Lei sa come si fa

Venerdi mattina, ore 7,22
“Mamma….Mammma….Mamma….CACCA!”
Il Monno ha chiamato; di solito Mamma Ovo risponde.
Non il venerdi mattina, però.
Il venerdi mattina mamma Ovo è già in tangenziale, è papà Ovo ad aprire la porta e…
“Ciao Ovetta, ben svegliata; ciao Ovetto, un secondo solo che ti porto in bagno”
Una carezza alla piccola che si struscia tra le lenzuola, una al piccolo che mi aspetta già in piedi attaccato alle sbarre del lettino.
“Forza Monno, andiamo in bagno”
“Intanto noi aspettiamo qui un momento” dice la piccola.
…???… “Noi? Noi chi?”
“Io e Alice”
“Alice? Ovetta, ma di chi stai parlando?”
“Della mia amica Alice, non vedi? E’ qui nel letto con me, abbiamo dolmito insieme chetta notte”
“Ah! (Ohibo, pare che nottetempo l’Ovetta abbia avuto un’amica immaginaria in visita); vabbe, io e il Monno andiamo in bagno, tu… cioè voi state pure qui”
Mi avvio verso il bagno con il Monno per mano, l’Ovetta decide di seguirci quasi subito.
“Spostati papà, non ci passiamo”
“Immagino che debba entrare anche Alice”
“Celto, scappa la pipì anche a lei”
“Capisco, adesso però posso buttare la pipì del Monno nel water?”
“Ma no papà, non vedi che adesso è Alice che sta facendo pipì nel vatel?”
Ecco, più o meno verso le 7,35 di venerdi mattina sono in bagno con un bimbo di un anno nudo in una mano, un vasino pieno di pipì nell’altra davanti alla figlia treenne in pigiama mentre aspettiamo che l’amica immaginaria entrata in casa nostra nottetempo finisca di fare i suoi bisogni.
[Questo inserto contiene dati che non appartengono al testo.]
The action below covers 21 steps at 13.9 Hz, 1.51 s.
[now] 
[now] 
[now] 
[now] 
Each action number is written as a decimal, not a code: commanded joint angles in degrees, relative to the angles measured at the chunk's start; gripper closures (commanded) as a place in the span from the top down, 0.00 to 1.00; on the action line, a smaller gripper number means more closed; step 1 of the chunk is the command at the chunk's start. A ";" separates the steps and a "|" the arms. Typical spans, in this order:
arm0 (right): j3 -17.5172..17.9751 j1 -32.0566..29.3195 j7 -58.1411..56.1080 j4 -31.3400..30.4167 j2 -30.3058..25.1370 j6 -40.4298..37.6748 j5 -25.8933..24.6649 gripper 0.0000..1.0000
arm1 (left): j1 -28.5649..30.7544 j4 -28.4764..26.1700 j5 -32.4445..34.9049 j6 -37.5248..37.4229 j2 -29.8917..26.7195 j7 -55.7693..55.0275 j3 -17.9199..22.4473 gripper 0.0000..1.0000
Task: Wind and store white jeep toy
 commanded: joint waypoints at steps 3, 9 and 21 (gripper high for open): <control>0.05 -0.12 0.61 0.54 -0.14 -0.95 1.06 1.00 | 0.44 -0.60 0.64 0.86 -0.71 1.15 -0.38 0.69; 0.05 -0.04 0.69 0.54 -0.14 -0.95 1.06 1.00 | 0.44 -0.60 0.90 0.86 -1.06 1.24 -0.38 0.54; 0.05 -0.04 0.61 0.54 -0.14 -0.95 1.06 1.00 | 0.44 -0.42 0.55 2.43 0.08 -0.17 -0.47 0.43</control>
Stessa mattina, in cucina, ore 7,48
“Papà, hai dimenticato di dale il latte ad Alice”
“Ah, caspita, non ci avevo pensato; però a dire il vero non ho più biberon disponibili, come si fa?”
“Ma Alice plende il latte dalla tazza, è glande lei”
“E quanti anni avrebbe questa tua amica?”
“Sei,… quasi sei… quattlo”
“Ah, capisco, ha quattro anni, quasi sei… beh, si, è grande abbastanza per bere dalla tazza; posso metterla davanti alla sedia della mamma che tanto oggi non c’è?”
“No, Alice va semple di fletta, lei sta in piedi, magali aiutala a bele il latte”
Ecco, più o meno verso le 7,57 di venerdi mattina sono in cucina con il Monno che trangugia latte a volontà, l’Ovetta che si attacca lentamente al suo biberon, mentre tengo a mezzaria una tazza vuota in modo che l’amica immaginaria di mia figlia possa bere senza sedersi al tavolo essendo, notoriamente, una tipa che predilisce la colazione in piedi.
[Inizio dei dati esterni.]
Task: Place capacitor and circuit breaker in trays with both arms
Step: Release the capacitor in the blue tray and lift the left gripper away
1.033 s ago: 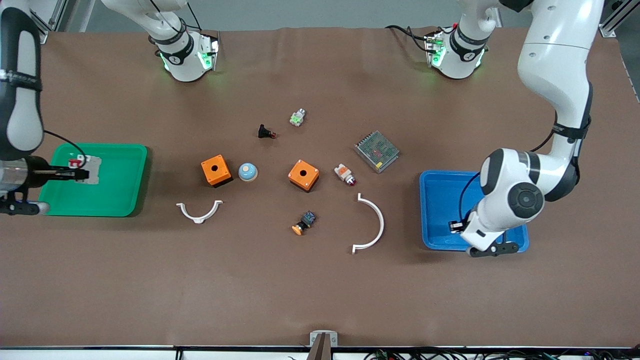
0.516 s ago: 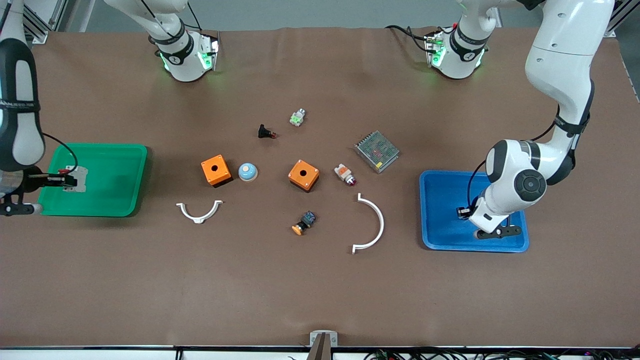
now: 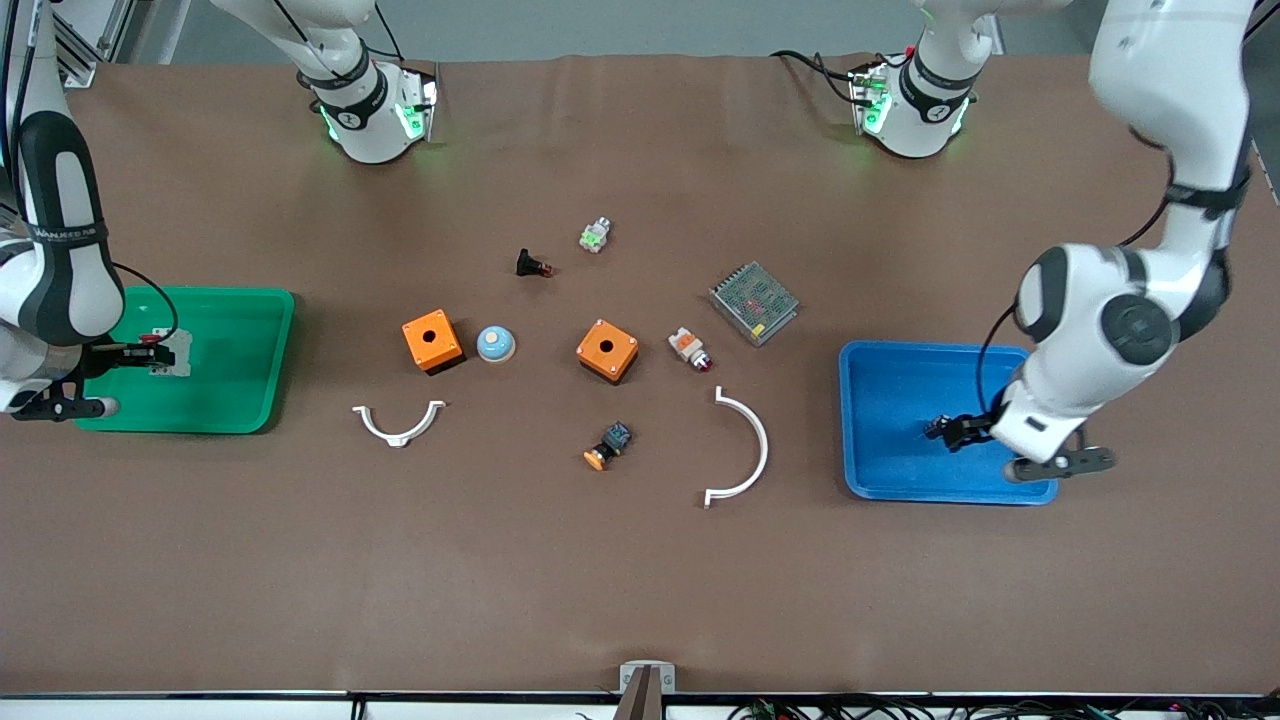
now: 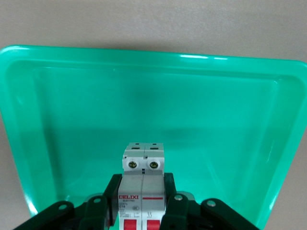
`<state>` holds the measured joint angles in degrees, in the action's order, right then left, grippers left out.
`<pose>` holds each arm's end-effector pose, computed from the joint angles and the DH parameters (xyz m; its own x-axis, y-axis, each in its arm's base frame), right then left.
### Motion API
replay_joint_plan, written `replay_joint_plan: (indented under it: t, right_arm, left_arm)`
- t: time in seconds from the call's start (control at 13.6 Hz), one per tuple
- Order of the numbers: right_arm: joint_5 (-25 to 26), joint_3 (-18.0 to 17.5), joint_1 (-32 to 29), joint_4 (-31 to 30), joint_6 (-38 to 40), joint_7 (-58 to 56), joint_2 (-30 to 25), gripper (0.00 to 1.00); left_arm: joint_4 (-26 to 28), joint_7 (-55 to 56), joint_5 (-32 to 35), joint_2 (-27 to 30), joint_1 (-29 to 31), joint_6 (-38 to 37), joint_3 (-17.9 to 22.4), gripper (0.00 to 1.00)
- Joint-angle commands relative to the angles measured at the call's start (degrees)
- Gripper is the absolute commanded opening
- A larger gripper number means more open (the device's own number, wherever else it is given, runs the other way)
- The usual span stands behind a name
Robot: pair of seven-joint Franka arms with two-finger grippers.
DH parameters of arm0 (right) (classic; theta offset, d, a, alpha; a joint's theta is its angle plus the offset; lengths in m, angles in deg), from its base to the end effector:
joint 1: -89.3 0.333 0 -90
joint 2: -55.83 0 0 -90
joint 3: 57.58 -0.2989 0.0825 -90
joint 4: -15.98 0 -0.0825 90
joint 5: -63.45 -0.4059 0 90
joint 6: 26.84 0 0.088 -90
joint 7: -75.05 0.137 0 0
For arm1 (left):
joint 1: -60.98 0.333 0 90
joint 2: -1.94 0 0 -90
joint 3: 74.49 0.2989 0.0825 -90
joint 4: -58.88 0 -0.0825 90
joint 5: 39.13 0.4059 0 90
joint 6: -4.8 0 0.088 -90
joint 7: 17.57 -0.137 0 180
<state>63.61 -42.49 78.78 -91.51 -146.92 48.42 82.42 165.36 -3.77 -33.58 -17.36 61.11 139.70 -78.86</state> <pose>0.5510 -0.2641 0.1955 0.9662 0.0311 -0.2561 0.0333 -0.9994 0.0042 0.6615 -0.0437 0.2968 0.9802 0.1073 0.1666 0.1112 -0.9937 -0.0141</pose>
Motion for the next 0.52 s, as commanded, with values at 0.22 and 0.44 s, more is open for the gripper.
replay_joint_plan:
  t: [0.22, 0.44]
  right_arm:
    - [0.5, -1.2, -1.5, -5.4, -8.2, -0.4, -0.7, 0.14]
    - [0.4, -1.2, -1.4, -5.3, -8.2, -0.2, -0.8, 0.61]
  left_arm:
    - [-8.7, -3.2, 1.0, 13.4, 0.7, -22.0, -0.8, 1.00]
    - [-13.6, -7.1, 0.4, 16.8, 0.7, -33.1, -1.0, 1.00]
Stessa mattina, in macchina, ore 8,35
“Ovetta, ma dimmi un po’, ora che abbiamo lasciato il Monno dalla nonna, non ti sembra che manchi qualcuno?”
“No, pelchè?”
“Ma come, non ci siamo dimenticati la tua amica Alice a casa? Non dirmi che lei non viene a scuola con te!”
“Celto che viene a scuola, ma non alliva con noi”
“A no? E come arriva a scuola allora?”
“Non lo so, pelò c’è semple. Lei sa come si fa!”

P.S.: ho il vago sospetto che il fatto che nella stessa classe dell’Ovetta vi sia una bimba “grande” che risponde al nome di “Alice” potrebbe ultimamente aver lievemente influenzato il subconscio della piccola.